Ingredients
– 1.5 pounds boneless, skinless chicken thighs
– 1 can (13.5 oz) coconut milk
– 1 medium onion, chopped
– 4 cloves garlic, minced
– 1 tablespoon ginger, grated
– 1 red bell pepper, sliced
– 1 tablespoon olive oil
– 1 teaspoon paprika
– 1 teaspoon cumin
– 1 teaspoon turmeric
– Salt and pepper to taste
– Fresh cilantro, for garnish
– Lime wedges, for serving
Instructions
Creating this incredible Creamy Brazilian Coconut Chicken is simple when you follow these steps:
1. Prepare Ingredients: Start by chopping the onion, slicing the bell pepper, and mincing the garlic and ginger.

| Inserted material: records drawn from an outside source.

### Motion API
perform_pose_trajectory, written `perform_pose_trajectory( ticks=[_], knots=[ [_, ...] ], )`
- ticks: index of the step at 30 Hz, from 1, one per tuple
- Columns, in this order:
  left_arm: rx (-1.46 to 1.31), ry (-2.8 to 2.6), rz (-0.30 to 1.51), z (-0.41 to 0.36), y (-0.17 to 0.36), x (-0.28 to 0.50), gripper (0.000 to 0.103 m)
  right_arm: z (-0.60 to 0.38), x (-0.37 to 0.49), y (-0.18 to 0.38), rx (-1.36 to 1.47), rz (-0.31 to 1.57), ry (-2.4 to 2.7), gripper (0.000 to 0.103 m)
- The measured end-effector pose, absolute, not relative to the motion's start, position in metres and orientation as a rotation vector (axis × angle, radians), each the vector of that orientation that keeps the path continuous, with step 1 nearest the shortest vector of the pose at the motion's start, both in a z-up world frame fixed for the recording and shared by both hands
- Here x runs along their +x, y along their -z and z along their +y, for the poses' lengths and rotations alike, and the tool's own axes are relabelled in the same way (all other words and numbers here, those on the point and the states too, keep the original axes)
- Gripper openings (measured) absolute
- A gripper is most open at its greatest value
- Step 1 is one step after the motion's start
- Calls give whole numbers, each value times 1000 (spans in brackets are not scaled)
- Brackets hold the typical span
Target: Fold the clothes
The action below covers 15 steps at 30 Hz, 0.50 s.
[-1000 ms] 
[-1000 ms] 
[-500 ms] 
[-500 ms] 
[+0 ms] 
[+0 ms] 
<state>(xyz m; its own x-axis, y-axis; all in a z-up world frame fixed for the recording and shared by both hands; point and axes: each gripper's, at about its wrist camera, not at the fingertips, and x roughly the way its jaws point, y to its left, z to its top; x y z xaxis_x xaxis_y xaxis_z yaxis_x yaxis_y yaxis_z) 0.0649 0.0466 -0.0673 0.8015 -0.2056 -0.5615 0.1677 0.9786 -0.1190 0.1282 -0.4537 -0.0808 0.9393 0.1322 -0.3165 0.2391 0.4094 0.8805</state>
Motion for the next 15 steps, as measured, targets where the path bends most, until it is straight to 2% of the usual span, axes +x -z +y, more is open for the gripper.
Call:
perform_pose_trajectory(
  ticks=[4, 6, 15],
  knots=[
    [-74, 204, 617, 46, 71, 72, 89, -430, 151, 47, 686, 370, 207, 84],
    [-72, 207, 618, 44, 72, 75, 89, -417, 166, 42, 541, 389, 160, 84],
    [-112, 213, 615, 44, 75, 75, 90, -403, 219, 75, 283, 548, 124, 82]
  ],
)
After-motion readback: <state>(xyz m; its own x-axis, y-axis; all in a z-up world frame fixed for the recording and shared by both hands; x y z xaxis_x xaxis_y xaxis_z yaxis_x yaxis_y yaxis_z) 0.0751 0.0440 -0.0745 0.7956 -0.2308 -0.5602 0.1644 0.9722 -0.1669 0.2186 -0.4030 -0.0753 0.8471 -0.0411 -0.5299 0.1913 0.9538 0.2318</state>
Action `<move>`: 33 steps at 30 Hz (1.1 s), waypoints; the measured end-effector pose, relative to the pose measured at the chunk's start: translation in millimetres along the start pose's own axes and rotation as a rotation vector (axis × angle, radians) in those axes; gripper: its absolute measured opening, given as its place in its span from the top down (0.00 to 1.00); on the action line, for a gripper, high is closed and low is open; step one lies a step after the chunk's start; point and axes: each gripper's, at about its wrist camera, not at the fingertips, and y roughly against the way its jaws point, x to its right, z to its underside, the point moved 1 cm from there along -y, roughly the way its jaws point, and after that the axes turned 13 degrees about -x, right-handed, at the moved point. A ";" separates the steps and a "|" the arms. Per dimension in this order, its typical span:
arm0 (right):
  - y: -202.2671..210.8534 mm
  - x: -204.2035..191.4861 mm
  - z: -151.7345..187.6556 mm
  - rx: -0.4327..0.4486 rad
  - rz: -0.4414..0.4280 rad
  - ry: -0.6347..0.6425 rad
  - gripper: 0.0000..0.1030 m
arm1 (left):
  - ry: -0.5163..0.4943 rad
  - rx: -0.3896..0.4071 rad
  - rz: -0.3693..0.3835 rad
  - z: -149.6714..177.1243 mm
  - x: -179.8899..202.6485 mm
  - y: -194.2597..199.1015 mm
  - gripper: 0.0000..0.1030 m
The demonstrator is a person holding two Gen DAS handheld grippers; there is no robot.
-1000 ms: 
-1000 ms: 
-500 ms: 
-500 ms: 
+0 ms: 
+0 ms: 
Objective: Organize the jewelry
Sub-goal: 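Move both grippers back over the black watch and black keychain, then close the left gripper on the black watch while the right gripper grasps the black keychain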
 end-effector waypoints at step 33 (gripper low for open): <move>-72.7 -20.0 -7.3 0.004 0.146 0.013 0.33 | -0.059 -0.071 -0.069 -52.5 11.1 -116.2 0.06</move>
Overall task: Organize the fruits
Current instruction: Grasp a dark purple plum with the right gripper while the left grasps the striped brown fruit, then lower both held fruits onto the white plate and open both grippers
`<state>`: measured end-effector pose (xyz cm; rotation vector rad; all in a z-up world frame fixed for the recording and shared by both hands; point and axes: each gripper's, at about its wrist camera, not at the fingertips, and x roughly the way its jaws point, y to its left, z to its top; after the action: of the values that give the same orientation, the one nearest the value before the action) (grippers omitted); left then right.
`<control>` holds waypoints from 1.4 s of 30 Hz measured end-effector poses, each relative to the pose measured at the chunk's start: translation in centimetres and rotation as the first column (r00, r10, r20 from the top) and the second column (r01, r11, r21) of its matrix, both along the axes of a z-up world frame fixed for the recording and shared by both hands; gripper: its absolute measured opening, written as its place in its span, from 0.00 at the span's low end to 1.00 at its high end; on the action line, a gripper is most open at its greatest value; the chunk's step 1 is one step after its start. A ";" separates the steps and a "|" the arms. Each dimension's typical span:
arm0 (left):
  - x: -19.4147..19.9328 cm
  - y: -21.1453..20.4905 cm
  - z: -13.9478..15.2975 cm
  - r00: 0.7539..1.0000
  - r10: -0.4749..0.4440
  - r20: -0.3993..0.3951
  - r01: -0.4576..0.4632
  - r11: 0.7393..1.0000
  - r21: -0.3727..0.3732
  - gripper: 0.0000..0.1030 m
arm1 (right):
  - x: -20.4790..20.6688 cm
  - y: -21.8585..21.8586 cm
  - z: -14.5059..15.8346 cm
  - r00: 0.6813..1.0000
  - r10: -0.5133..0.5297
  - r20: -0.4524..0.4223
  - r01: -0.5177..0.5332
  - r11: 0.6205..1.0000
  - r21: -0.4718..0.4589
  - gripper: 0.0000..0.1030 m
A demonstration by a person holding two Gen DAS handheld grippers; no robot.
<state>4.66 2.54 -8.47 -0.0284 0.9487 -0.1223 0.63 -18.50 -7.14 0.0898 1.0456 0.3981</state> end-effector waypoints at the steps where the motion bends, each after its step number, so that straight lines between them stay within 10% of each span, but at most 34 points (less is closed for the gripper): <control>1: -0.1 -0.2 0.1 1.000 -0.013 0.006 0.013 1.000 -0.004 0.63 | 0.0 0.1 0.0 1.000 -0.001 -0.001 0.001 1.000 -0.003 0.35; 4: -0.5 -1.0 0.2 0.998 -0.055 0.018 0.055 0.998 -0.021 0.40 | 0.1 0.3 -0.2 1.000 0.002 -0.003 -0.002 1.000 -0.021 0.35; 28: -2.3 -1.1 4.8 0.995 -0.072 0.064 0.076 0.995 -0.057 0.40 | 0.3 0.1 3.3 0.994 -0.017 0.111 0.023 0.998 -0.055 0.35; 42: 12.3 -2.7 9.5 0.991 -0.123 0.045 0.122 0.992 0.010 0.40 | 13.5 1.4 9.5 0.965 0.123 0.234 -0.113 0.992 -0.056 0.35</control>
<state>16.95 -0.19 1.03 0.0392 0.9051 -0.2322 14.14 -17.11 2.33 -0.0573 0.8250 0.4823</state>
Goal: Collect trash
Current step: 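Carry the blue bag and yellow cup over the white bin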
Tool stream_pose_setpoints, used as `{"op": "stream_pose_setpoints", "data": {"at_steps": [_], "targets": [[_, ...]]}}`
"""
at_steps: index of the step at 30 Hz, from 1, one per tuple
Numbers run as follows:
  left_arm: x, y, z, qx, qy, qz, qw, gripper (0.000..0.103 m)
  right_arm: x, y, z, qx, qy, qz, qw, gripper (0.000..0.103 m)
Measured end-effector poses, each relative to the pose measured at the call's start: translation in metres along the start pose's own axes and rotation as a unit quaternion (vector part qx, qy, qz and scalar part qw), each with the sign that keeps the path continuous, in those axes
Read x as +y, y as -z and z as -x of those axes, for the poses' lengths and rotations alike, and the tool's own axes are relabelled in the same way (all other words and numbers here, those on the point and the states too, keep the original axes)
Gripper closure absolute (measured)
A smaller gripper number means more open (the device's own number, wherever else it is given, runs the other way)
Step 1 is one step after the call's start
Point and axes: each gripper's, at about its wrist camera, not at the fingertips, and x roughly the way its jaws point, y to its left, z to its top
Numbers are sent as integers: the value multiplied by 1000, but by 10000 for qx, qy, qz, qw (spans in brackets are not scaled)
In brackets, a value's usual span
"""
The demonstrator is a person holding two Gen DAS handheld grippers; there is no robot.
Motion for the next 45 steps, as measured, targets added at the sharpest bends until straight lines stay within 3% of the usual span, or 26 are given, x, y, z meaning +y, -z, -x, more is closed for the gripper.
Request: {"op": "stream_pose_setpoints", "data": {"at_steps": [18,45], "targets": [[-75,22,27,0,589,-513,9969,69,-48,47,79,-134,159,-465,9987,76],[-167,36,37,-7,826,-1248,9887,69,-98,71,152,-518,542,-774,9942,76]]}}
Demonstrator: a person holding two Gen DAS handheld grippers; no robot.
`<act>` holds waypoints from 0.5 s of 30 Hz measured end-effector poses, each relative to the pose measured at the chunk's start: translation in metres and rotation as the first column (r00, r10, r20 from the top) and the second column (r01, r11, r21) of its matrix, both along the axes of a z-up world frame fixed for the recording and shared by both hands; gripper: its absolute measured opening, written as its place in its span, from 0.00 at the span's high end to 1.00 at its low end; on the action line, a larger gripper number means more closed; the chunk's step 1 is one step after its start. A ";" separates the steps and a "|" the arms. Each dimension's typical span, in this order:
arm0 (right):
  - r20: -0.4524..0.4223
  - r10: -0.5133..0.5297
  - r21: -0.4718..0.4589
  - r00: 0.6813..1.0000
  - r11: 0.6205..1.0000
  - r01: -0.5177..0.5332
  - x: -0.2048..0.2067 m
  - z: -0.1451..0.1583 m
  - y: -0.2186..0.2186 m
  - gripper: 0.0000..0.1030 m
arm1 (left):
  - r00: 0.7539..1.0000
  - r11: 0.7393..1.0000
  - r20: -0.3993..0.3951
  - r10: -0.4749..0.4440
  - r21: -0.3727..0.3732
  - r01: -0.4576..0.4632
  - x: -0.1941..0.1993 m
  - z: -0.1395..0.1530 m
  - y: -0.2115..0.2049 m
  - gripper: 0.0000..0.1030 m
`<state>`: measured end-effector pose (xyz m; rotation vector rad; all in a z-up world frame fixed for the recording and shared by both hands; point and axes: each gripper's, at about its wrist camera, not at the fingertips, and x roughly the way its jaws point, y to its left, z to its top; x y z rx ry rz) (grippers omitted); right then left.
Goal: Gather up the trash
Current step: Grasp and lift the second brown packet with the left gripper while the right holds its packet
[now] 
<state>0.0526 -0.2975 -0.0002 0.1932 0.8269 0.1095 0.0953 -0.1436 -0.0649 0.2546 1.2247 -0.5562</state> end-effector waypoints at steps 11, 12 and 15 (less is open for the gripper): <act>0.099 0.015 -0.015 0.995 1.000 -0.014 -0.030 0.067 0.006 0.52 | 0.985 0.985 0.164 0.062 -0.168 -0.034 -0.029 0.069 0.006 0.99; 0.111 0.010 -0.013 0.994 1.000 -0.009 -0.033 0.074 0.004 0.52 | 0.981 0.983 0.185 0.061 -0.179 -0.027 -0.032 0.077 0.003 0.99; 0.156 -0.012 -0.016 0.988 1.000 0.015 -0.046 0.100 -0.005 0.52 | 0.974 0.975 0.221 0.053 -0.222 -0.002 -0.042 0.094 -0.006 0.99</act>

2. Heat Olive Oil: In a large skillet, heat the olive oil over medium heat.
3. Sauté Aromatics: Add the chopped onion, garlic, and ginger to the skillet. Sauté for 3-4 minutes until fragrant and the onion is translucent.
4. Add Chicken: Increase the heat to medium-high and add the chicken thighs to the skillet. Cook for about 5-7 minutes, browning on both sides.
5. Spice It Up: Sprinkle in the paprika, cumin, turmeric, salt, and pepper. Stir well to coat the chicken evenly with the spices.
6. Pour in Coconut Milk: Reduce the heat to medium and pour in the coconut milk. Stir to combine, making sure the chicken is submerged in the liquid.
7. Add Bell Pepper: Incorporate the sliced red bell pepper into the sauce. Allow the mixture to come to a gentle simmer.
8. Cook Through: Cover the skillet and let it simmer for about 20 minutes, or until the chicken is fully cooked and tender.
9. Adjust Seasoning: Taste the sauce and adjust the seasoning if necessary, adding more salt or pepper as needed.
10. Garnish: Once cooked, remove from heat and garnish with fresh cilantro.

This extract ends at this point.